▶ **Directions**
Among the lines of the data, copy those that hold "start".
• • • •
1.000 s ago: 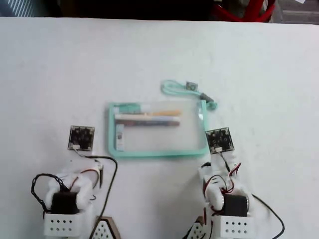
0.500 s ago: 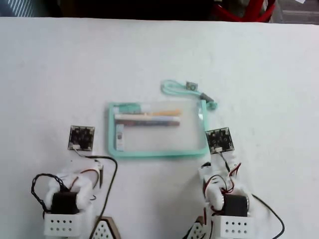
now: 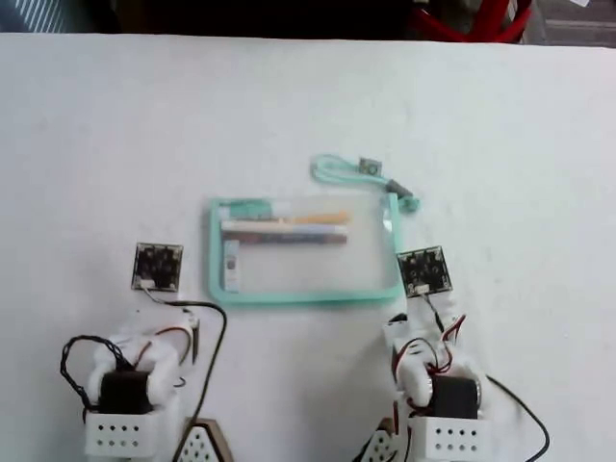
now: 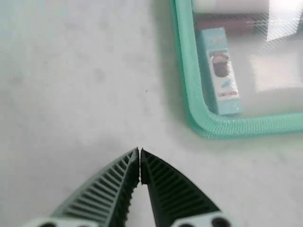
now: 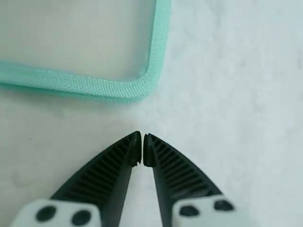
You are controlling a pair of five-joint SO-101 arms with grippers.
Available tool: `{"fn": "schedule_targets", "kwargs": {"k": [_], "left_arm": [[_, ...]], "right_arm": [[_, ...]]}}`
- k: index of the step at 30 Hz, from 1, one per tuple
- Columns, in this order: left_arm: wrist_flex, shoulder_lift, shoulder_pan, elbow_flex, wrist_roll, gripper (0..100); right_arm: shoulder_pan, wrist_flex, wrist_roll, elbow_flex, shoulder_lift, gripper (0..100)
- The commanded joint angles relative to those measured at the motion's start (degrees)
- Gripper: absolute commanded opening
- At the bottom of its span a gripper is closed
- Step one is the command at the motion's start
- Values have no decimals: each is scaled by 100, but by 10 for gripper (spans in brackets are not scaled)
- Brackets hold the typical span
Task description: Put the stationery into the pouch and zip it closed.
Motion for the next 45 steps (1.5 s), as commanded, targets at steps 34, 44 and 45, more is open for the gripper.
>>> {"fn": "schedule_targets", "kwargs": {"k": [34,44,45], "left_arm": [[26,-31,75,9,18,26],[26,-31,75,9,18,26],[26,-31,75,9,18,26]], "right_arm": [[-259,66,-782,44,-22,20],[-259,66,-782,44,-22,20],[-259,66,-782,44,-22,20]]}}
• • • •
▶ **Reply**
- The commanded joint angles relative to those measured at the motion's start (degrees)
- Step one is the command at the motion's start

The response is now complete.